Wow, such great news! Fully remote job, in your field – exactly what you wanted. Congratulations, SereneWolf, this is a big achievement!
How is it now, a bit over a month since you’ve got the job? Do you still like it? 🙂I can resonate with that. How’s your heath now?
Ahh, it’s always a struggle. Some of my health problems got worse, some got a tiny bit better. But those are chronic issues, they’re not going away, I’m afraid. The only thing I can do it try to manage them, do whatever is in my power to help myself, and leave the rest to God, or the universe…
No. She always used to say that I won’t suffer before my death. and that’s what happened. She didn’t suffer. cardiac arrest in sleep.
Oh, that’s tough for those who stay behind. It must have been a pretty big shock for all of you… I’m sorry, SereneWolf 🙁 So you didn’t have time to say goodbye or anything like that?
I’m pretty sure its active. Like you know even though now I got a job now I still feel like that’s complex. it’s bigger company now role is lil bit more complex you have to do this and that? would you even be able to handle? and I feel like not competent enough and feel overwhelmed, I didn’t even start yet I feel like that. and I don’t know why but this sometimes out of nowhere this feeling of “don’t mess this one” So instead actually be in the present and start learning and unfold with time I sometimes feel that fear and anxiety.
And another thing because of job stress I wasn’t even thinking about relationship side but now I suddenly this feeling, wave of loneliness. it’s make me doomscroll for hours just so I can distract myself
I hear you… I’m very familiar with the situation where one acute problem is gone, but another one quickly replaces it, and so I start worrying about that one.
What I’ve learned in the past few years is that anxiety is almost like an entity, a state of the nervous system that we’re accustomed to, that we’re familiar with (fight-or-flight). And because of that, we’ll always find something to worry about.
Even if things seem fine at the moment, we might start worrying that it won’t last, like you’re now worrying that you better not mess this up. I think it’s because anxiety is your “baseline”, and unfortunately your mind (and your nervous system) immediately go there.
Also, it could be that since your main worry (finding a proper job) has been alleviated, a space has opened up for other worries to come in, such as you starting worrying about the relationship.
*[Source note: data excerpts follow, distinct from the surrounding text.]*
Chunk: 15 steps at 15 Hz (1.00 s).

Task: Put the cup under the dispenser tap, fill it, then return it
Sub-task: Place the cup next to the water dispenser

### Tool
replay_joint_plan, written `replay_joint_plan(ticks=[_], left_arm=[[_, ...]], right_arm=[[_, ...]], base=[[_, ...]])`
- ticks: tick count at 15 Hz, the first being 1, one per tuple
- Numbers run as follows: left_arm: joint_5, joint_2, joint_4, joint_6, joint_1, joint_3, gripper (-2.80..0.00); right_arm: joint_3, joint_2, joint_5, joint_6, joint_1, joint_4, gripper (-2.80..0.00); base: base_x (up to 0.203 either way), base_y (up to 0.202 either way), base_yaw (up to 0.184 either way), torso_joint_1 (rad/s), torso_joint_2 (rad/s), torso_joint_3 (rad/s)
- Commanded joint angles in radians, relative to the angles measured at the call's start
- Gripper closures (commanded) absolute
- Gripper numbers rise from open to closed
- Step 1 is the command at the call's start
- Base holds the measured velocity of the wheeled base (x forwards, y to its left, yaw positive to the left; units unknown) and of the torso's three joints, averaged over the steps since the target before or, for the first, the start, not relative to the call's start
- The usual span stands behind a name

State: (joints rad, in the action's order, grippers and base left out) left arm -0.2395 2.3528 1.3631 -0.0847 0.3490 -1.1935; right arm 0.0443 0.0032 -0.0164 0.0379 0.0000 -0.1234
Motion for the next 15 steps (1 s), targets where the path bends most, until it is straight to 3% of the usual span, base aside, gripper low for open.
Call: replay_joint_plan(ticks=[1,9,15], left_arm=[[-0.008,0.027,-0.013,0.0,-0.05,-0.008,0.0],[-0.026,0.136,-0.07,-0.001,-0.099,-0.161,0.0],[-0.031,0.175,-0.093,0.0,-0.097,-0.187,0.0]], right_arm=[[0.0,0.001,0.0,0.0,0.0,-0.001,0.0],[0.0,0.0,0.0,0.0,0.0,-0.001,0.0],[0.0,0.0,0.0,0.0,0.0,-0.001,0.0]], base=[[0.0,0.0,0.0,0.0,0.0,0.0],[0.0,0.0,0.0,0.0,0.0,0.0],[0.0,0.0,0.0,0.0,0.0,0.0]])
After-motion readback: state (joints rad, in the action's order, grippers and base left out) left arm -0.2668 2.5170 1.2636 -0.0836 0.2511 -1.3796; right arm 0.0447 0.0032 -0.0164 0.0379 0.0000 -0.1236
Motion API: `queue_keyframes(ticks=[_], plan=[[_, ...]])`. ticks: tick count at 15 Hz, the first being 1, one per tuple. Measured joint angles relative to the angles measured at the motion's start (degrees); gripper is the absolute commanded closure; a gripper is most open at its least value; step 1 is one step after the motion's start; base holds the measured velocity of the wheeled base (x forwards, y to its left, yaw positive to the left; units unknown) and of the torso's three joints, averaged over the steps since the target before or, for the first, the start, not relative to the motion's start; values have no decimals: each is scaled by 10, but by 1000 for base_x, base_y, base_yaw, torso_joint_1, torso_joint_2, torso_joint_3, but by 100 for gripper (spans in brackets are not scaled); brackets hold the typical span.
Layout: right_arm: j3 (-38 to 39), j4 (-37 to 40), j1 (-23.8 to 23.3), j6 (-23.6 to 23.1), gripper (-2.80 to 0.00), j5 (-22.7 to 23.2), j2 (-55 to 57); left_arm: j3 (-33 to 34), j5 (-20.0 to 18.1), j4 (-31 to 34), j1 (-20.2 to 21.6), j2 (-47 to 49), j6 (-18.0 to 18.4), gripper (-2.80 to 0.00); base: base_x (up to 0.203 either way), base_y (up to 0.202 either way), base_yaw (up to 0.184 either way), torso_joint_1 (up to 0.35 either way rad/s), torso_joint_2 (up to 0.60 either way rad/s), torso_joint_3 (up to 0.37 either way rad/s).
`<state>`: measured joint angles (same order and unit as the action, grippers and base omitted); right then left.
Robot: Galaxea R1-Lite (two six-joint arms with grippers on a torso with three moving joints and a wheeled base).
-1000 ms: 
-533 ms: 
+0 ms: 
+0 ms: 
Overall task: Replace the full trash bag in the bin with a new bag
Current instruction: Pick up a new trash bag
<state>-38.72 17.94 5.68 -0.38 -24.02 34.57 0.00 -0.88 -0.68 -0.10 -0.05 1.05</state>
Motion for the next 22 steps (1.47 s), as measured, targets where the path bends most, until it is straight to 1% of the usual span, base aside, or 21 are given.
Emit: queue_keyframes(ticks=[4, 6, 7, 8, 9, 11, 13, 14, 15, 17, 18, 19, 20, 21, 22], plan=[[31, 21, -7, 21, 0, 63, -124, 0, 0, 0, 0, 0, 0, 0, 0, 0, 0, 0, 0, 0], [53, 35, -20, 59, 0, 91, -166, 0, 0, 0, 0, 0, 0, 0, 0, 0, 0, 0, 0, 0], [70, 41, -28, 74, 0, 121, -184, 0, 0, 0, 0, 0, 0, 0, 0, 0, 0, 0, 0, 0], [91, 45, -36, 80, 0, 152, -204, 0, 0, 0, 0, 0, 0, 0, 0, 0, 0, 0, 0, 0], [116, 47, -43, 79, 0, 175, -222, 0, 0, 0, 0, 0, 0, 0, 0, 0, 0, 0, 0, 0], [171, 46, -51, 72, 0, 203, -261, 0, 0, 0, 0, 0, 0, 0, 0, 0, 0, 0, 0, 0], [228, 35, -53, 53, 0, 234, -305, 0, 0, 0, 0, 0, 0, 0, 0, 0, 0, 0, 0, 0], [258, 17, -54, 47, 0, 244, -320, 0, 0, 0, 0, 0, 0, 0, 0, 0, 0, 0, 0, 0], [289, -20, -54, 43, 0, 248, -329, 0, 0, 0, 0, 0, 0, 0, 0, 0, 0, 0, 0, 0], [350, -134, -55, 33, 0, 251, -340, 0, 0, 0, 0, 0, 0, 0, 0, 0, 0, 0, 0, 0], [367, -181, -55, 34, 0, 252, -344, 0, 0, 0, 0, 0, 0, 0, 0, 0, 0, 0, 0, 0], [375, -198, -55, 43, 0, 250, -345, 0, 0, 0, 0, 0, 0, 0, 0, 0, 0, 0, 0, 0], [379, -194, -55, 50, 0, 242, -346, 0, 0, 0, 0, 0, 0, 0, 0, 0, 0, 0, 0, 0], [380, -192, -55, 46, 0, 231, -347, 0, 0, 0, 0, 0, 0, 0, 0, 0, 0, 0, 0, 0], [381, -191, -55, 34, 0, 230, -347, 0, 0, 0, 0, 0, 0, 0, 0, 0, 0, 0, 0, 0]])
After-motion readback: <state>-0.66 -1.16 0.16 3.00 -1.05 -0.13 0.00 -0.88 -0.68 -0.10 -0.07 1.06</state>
It’s like the level of anxiety in your system stays the same, but the theme changes: now it’s not primarily about the job, but it includes other topics, such as romantic relationship.
Do you think this could be the case?
Yes I’ve been resting. Its much better now I think.
Happy to hear about that! I hope it was a one-time issue and won’t return!
Btw, this is my new account. I felt it was time to freshen things up and do an upgrade 🙂 But all my posts are still visible and no part of our conversation is lost. So I hope it won’t cause you any trouble!